The problem is divided into five progressive parts, each introducing additional verification criteria:
- Part 1 -- Complete Field Validation: Ensure all required business information is provided
- Part 2 -- Descriptor Length Constraints: Validate that statement descriptors meet character length requirements
- Part 3 -- Generic Name Detection: Flag businesses using prohibited generic terms
- Part 4 -- Name Consistency Check: Verify that business names are consistent across different fields
- Part 5 -- Error Code Classification: Return specific error codes for different validation failures
Input Format
You will receive a CSV-formatted string representing a dataset of business accounts. The first row is the header. Each subsequent row represents one business account with the following 6 columns:
- col1: Business ID
- col2: Business legal name
- col3: Business website URL
- col4: Short statement descriptor
- col5: Full statement descriptor
- col6: Product description
csv_data = """col1,col2,col3,col4,col5,col6 BIZ001,Pawsome Pets Inc.,pawsomepets.com,Pawsome,PAWSOME PETS INC,Premium pet supplies BIZ002,Bean Bliss Coffee,beanbliss.com,,,Artisan coffee roasters"""
Output Format
For each business account (excluding the header row), output one line in the format:
`
"VERIFIED: Pawsome Pets Inc."
or
"NOT VERIFIED: Bean Bliss Coffee"
or (Part 5)
"ERROR_MISSING_FIELDS: Bean Bliss Coffee"
`
Output should maintain the original order of rows from the input.
Important Notes
- There are multiple parts to this problem -- ask the interviewer how many parts there are to better manage your time
- Start with simple validation logic and extend it as parts get more complex
- Write your own test cases and ensure your code compiles and runs correctly
Part 1: Complete Field Validation
Implement a function validate_businesses(csv_data) that verifies each business has provided all required fields. A business account can only be VERIFIED if every field contains a non-empty value. Fields containing only whitespace should be treated as empty.
Example
`
csv_data = """col1,col2,col3,col4,col5,col6
BIZ001,Pawsome Pets Inc.,pawsomepets.com,Pawsome,PAWSOME PETS INC,Premium pet supplies
BIZ002,Bean Bliss Coffee,beanbliss.com,,,Artisan coffee roasters
BIZ003,,,,,
BIZ004,Tech Solutions,techsol.io,Tech,TECH SOLUTIONS,Software consulting"""

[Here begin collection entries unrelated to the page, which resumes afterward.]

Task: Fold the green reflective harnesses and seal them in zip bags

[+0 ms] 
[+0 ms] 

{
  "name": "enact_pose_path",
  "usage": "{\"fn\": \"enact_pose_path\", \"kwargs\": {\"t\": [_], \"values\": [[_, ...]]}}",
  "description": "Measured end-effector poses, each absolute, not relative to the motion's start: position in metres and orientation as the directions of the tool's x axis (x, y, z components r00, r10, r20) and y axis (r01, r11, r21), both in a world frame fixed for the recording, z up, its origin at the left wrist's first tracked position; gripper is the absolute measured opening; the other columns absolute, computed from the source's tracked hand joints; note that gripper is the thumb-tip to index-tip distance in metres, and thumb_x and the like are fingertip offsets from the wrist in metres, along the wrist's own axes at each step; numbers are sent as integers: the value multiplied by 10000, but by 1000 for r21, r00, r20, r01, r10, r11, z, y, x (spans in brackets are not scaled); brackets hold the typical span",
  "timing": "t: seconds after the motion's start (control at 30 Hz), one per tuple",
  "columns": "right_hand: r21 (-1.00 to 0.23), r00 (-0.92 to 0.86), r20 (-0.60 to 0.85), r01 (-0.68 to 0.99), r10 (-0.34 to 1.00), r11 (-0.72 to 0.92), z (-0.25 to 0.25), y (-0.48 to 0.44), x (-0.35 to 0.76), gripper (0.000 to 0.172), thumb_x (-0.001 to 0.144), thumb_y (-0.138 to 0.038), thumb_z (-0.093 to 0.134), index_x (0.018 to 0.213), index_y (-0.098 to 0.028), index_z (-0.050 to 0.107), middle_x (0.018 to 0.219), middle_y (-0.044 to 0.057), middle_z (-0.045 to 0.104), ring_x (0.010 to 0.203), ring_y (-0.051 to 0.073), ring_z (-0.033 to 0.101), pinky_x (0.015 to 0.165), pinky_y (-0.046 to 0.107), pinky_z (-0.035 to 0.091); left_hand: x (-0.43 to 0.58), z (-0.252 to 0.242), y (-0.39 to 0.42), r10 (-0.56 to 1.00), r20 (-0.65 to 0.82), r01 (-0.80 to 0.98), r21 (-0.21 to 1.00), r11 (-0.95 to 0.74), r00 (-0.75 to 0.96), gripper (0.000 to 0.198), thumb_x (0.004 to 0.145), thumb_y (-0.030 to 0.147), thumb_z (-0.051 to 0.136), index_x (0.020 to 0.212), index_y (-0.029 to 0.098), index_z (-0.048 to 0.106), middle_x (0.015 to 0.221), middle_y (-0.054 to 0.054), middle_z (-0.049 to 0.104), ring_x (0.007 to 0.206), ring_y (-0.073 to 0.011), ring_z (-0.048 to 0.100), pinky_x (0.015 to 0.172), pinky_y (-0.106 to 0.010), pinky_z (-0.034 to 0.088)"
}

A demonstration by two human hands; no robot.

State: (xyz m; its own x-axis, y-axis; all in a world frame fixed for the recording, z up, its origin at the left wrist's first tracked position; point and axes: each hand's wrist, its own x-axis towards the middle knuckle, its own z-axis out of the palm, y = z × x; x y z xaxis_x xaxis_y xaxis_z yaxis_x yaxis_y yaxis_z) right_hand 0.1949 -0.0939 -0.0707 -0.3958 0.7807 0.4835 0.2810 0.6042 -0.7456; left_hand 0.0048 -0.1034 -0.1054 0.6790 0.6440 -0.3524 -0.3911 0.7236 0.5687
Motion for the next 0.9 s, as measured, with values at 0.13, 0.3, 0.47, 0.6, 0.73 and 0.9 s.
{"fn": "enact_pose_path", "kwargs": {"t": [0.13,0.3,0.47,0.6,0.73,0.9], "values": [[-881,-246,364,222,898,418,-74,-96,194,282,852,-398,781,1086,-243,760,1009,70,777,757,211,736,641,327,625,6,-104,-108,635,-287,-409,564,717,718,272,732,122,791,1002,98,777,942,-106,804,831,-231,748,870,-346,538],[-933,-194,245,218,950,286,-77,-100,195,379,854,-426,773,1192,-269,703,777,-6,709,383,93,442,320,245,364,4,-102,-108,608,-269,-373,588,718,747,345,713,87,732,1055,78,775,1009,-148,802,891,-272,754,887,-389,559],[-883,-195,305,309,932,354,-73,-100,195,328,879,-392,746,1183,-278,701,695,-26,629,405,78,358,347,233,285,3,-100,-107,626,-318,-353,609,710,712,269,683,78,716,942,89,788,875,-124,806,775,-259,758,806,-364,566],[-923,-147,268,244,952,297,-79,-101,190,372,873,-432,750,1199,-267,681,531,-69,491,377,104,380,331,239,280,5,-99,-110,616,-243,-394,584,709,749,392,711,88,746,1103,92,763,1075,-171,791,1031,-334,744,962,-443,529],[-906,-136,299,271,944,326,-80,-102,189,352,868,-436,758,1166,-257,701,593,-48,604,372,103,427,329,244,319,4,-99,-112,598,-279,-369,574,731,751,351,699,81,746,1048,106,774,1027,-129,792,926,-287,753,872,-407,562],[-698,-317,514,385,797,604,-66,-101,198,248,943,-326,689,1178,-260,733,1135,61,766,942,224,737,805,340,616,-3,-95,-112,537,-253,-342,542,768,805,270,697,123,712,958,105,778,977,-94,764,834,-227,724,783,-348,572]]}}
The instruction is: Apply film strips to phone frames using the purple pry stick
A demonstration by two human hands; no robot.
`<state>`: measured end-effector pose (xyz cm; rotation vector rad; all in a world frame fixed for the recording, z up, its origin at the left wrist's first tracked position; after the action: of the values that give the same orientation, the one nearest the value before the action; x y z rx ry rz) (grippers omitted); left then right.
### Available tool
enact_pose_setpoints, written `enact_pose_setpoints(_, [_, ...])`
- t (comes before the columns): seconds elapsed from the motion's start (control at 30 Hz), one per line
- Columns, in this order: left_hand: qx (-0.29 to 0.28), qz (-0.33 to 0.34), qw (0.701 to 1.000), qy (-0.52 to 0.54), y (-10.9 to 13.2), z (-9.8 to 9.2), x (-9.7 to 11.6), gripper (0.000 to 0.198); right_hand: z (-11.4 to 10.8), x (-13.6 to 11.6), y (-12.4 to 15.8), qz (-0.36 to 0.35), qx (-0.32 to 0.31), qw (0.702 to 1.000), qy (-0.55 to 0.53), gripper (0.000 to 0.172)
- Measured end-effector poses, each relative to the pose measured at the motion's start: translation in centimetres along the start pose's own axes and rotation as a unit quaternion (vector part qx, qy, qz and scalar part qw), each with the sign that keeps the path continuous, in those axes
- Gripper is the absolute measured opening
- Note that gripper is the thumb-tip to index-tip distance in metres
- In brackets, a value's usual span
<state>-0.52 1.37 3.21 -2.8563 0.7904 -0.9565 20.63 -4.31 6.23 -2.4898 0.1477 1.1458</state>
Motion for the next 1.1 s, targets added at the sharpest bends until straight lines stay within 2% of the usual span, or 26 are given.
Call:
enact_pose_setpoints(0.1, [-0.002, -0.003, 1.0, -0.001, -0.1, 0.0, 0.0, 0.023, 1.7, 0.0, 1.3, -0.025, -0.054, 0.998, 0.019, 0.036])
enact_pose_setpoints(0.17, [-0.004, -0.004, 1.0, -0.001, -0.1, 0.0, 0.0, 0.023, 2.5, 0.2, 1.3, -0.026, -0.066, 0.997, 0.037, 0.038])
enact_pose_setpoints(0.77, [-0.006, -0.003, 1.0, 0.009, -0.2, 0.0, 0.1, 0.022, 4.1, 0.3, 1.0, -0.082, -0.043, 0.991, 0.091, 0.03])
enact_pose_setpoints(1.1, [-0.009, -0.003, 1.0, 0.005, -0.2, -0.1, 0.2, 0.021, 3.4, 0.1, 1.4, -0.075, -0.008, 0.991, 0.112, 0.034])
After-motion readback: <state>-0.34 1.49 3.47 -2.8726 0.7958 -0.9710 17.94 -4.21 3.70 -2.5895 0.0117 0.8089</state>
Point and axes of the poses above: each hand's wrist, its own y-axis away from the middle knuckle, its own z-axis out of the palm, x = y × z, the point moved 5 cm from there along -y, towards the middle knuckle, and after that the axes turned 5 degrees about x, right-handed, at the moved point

validate_businesses(csv_data)
Output:
VERIFIED: Pawsome Pets Inc.
NOT VERIFIED: Bean Bliss Coffee
NOT VERIFIED:
VERIFIED: Tech Solutions
`
- BIZ001: All 6 fields are non-empty -- VERIFIED
- BIZ002: col4 and col5 are empty -- NOT VERIFIED
- BIZ003: Only col1 is provided -- NOT VERIFIED (business name is empty, so output shows empty)
- BIZ004: All fields complete -- VERIFIED
Requirements
- All 6 columns must contain non-empty values after stripping whitespace
- Skip the header row when processing
- Maintain the original order of businesses in the output
- Handle rows where the business name (col2) itself is empty
Part 2: Statement Descriptor Length Validation
Extend your solution to validate that the full statement descriptor (col5) meets character length requirements. The descriptor must be between 5 and 31 characters (inclusive) after trimming whitespace.
Accounts failing this check should be marked NOT VERIFIED, even if all other validations pass.
Example
`
csv_data = """col1,col2,col3,col4,col5,col6
BIZ001,Pawsome Pets Inc.,pawsomepets.com,Pawsome,PAWSOME PETS INC,Premium pet supplies
BIZ002,Bean Bliss Coffee,beanbliss.com,Bean,Bean,Artisan coffee roasters
BIZ003,Oakridge Furniture,oakridge.com,Oak,OAKRIDGE CUSTOM WOODWORKING AND FURNITURE EMPORIUM,Custom furniture
BIZ004,Tech Solutions,techsol.io,Tech,ITCS,Software consulting"""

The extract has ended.